[Given data]

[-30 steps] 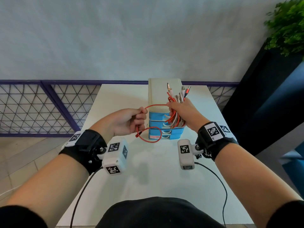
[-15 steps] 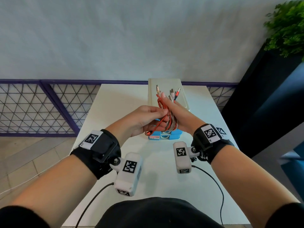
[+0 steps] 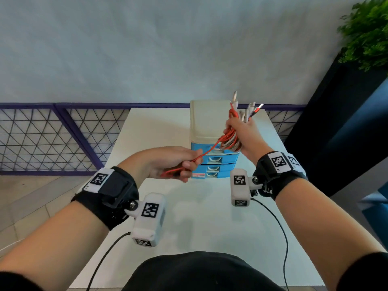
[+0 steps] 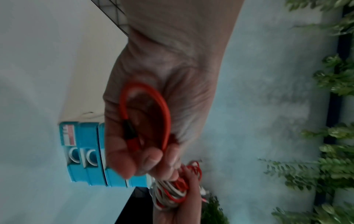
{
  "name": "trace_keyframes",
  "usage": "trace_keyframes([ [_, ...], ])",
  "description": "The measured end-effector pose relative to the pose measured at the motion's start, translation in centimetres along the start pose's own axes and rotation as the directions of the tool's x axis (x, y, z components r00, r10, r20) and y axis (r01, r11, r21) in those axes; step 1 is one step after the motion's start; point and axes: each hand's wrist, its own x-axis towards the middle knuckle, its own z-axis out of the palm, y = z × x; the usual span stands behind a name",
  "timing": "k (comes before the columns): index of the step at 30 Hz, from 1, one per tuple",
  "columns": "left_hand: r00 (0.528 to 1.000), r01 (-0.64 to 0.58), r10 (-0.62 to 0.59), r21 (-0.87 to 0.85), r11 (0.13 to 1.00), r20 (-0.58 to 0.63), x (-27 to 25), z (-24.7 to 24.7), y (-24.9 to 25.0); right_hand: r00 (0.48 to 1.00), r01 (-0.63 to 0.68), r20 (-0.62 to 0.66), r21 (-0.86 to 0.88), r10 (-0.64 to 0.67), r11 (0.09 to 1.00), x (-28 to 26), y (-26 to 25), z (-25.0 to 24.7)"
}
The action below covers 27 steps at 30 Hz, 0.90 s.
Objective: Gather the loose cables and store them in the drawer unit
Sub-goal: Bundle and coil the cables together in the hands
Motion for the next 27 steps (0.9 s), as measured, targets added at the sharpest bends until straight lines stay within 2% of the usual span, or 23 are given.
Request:
trace_keyframes([
  [2,0.999,0.008,-0.010,0.045,0.999,0.044,-0.3,-0.8,-0.8,1.000,-0.001,-0.004,0.015,0.001,1.000,0.3,-0.3,-0.7],
  [4,1.000,-0.003,-0.004,0.265,0.964,0.026,-0.3,-1.3,-1.1,0.999,-0.014,0.035,0.048,0.012,0.999,0.2,-0.4,-0.7],
  [7,0.984,0.041,0.081,0.648,0.761,-0.158,0.4,-1.4,-0.7,0.990,-0.041,0.141,0.087,0.029,0.995,-0.4,-0.4,0.0],
  [9,0.916,0.170,0.201,0.789,0.591,-0.348,1.0,-1.5,-0.4,0.976,-0.076,0.207,0.063,0.062,0.995,-0.8,-0.7,0.2],
  [11,0.828,0.228,0.346,0.828,0.512,-0.441,1.5,-1.5,-0.2,0.953,-0.111,0.281,-0.011,0.109,0.994,-1.0,-0.9,0.4],
  [16,0.673,0.072,0.625,0.876,0.477,-0.395,2.0,-1.4,0.7,0.877,-0.092,0.420,-0.329,0.233,0.940,-2.2,-0.8,1.7],
  [18,0.615,0.024,0.683,0.875,0.483,-0.394,2.3,-1.2,0.6,0.832,-0.095,0.485,-0.354,0.269,0.930,-2.9,-0.7,2.3],
  [19,0.602,-0.003,0.696,0.871,0.492,-0.391,2.3,-1.2,0.5,0.815,-0.107,0.510,-0.334,0.275,0.936,-3.1,-0.7,2.4],
  [21,0.610,-0.087,0.702,0.849,0.520,-0.368,2.2,-1.1,0.3,0.807,-0.116,0.523,-0.314,0.274,0.942,-3.3,-0.6,2.6],
  [23,0.645,-0.165,0.691,0.824,0.542,-0.326,2.1,-1.0,-0.1,0.814,-0.108,0.508,-0.344,0.281,0.933,-3.3,-0.6,2.6],
  [27,0.692,-0.162,0.663,0.834,0.528,-0.285,1.8,-0.9,-0.4,0.811,-0.121,0.498,-0.370,0.307,0.921,-3.6,-0.7,2.4],
])
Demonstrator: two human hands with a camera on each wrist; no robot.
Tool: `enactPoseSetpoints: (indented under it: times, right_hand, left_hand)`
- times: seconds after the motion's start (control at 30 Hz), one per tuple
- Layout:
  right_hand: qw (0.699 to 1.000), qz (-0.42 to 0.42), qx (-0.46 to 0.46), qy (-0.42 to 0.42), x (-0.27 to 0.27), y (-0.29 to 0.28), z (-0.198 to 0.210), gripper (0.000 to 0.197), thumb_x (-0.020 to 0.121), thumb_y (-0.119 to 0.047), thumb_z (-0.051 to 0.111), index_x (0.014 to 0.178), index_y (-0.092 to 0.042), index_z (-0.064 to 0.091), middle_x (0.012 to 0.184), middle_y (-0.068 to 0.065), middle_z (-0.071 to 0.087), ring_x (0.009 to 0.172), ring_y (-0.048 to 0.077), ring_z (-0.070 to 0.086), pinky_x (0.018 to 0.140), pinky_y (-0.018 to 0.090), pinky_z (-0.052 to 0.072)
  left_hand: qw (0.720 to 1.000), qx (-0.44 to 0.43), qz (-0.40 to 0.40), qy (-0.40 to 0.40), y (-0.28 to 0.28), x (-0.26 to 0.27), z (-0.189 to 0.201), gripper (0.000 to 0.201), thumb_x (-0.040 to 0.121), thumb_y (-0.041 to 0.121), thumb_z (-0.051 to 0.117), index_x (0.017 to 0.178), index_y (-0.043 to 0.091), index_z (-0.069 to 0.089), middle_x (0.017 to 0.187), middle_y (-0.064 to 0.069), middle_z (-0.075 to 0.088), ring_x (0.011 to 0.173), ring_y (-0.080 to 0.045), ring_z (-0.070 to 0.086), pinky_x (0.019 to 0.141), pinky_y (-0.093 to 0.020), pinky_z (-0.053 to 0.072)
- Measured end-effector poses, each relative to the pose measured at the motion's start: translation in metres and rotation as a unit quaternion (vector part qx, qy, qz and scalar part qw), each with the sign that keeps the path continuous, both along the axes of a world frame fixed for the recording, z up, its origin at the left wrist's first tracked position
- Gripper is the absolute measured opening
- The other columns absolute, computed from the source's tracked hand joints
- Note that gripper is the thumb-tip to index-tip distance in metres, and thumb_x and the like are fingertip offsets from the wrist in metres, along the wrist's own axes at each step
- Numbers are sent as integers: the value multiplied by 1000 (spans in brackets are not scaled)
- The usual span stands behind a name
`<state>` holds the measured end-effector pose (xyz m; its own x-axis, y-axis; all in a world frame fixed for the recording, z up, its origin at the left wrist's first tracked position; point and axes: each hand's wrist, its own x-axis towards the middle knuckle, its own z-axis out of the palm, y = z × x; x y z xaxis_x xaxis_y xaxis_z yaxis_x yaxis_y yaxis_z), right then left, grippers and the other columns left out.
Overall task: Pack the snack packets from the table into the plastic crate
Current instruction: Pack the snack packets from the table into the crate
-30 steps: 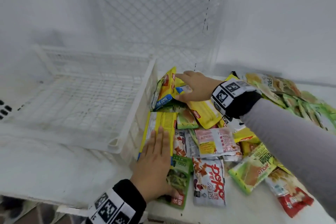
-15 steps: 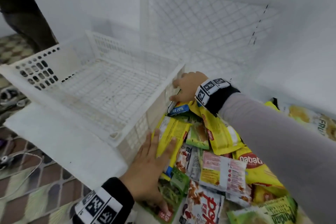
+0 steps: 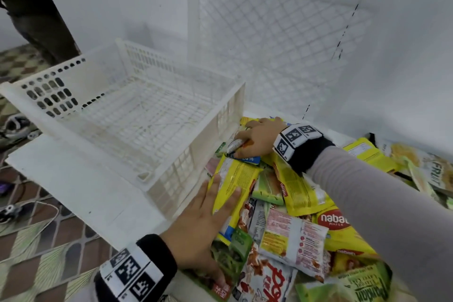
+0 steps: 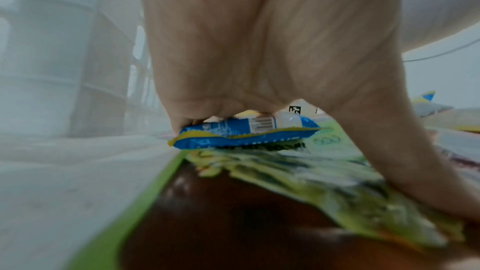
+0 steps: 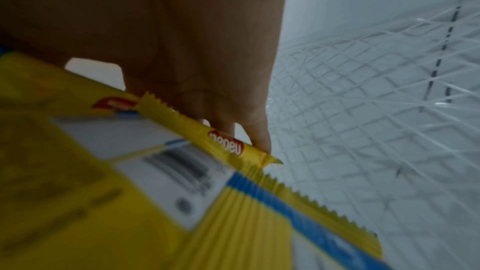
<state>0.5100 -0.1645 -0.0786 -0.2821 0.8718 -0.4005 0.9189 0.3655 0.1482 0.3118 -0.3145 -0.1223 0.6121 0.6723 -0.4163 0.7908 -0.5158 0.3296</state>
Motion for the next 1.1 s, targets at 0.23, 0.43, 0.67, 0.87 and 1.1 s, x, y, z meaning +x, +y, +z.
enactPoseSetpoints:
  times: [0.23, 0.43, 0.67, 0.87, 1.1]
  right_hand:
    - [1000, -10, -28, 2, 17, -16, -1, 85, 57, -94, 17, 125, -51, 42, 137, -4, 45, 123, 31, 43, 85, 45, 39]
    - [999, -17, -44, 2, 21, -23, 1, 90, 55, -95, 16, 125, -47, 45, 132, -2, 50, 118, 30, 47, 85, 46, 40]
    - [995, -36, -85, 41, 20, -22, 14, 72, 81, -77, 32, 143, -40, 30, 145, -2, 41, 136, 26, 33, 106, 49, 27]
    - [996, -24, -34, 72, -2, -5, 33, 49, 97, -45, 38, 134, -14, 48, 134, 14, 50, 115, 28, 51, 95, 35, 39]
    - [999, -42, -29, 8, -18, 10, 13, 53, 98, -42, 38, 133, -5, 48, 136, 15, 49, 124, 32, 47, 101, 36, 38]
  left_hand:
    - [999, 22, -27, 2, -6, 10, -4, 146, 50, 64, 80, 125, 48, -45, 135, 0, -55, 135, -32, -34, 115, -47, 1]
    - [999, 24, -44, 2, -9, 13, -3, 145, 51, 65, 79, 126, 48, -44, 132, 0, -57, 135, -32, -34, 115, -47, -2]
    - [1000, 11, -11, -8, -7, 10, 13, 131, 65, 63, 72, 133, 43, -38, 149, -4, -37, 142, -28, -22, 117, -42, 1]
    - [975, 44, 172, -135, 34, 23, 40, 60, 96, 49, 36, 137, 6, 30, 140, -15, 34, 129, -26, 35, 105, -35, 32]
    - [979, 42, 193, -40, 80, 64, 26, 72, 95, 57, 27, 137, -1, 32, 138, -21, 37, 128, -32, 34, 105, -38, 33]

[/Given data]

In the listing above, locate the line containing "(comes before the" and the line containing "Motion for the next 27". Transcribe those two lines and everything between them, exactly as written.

  "timing": "k (comes before the columns): index of the step at 30 Hz, from 1, one per tuple",
  "columns": "left_hand: r00 (0.528 to 1.000), r01 (-0.64 to 0.58), r10 (-0.62 to 0.59), r21 (-0.87 to 0.85), r11 (0.13 to 1.00), r20 (-0.58 to 0.63), x (-27 to 25), z (-24.7 to 24.7), y (-24.9 to 25.0); right_hand: r00 (0.48 to 1.00), r01 (-0.63 to 0.68), r20 (-0.62 to 0.66), r21 (-0.86 to 0.88), r10 (-0.64 to 0.67), r11 (0.09 to 1.00), x (-28 to 26), y (-26 to 25), z (-25.0 to 24.7)"
}
The action below covers 27 steps at 30 Hz, 0.90 s.
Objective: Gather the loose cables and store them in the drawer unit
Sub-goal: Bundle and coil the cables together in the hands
Motion for the next 27 steps (0.9 s), as measured, targets added at the sharpest bends until straight lines stay within 2% of the usual span, or 23 are given.

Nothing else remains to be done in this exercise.